*** Begin section ***

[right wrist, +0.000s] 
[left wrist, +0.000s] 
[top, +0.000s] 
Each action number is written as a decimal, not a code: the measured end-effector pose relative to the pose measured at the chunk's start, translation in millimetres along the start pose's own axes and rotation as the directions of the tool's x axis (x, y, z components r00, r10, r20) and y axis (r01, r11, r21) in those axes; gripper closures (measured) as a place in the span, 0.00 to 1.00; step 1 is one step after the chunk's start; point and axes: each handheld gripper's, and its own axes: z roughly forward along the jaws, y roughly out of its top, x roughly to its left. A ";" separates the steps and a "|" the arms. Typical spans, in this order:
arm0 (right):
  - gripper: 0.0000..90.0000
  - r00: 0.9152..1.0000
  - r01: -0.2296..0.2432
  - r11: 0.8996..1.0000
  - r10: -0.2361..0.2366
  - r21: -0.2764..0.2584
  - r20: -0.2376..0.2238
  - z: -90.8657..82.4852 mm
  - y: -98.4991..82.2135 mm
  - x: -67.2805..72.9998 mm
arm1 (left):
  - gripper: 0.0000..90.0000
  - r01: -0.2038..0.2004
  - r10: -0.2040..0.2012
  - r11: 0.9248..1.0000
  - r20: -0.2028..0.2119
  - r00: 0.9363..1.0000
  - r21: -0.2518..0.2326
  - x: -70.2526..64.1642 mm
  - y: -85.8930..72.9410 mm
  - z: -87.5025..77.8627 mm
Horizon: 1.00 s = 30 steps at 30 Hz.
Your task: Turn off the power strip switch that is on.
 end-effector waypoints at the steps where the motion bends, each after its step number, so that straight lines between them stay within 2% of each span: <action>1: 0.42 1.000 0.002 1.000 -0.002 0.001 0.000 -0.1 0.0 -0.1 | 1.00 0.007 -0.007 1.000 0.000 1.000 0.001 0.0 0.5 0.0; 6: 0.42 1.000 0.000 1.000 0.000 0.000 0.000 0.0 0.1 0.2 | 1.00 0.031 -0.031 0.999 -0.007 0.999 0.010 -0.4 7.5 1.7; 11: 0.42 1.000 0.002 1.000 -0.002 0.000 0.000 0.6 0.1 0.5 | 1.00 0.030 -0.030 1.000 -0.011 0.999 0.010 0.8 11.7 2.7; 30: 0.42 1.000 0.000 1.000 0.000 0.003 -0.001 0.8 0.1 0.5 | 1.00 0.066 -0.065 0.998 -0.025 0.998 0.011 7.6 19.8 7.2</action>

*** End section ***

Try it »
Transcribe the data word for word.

Output »
[right wrist, +0.000s] 
[left wrist, +0.000s] 
[top, +0.000s] 
Each action number is written as a decimal, not a code: the measured end-effector pose relative to the pose measured at the chunk's start, translation in millimetres along the start pose's own axes and rotation as the directions of the tool's x axis (x, y, z components r00, r10, r20) and y axis (r01, r11, r21) in those axes; gripper closures (measured) as a place in the span, 0.00 to 1.00; step 1 is one step after the chunk's start; point and axes: each handheld gripper's, and its own axes: z roughly forward along the jaws, y roughly out of its top, x roughly to its left. A ";" separates the steps and a "|" the arms. Typical spans, in this order:
arm0 (right):
  - gripper: 0.0000..90.0000
  - r00: 0.9152..1.0000
  - r01: -0.2296..0.2432
  - r11: 0.8996..1.0000
  - r10: -0.2361..0.2366
  - r21: -0.2764..0.2584
  - r20: -0.2376..0.2238
  - z: -90.8657..82.4852 mm
  - y: -98.4991..82.2135 mm
  - x: -67.2805..72.9998 mm
arm1 (left):
  - gripper: 0.0000..90.0000
  - r01: -0.2038..0.2004
  - r10: -0.2040..0.2012
  - r11: 0.9248..1.0000
  - r20: -0.2028..0.2119
  - r00: 0.9363..1.0000
  - r21: -0.2518..0.2326
  - x: -70.2526..64.1642 mm
  - y: -85.8930..72.9410 mm
  - z: -87.5025..77.8627 mm
Horizon: 1.00 s = 30 steps at 30 Hz.
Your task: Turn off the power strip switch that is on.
 end-effector waypoints at the steps where the motion bends, each after its step number, so that straight lines between them stay within 2% of each span: <action>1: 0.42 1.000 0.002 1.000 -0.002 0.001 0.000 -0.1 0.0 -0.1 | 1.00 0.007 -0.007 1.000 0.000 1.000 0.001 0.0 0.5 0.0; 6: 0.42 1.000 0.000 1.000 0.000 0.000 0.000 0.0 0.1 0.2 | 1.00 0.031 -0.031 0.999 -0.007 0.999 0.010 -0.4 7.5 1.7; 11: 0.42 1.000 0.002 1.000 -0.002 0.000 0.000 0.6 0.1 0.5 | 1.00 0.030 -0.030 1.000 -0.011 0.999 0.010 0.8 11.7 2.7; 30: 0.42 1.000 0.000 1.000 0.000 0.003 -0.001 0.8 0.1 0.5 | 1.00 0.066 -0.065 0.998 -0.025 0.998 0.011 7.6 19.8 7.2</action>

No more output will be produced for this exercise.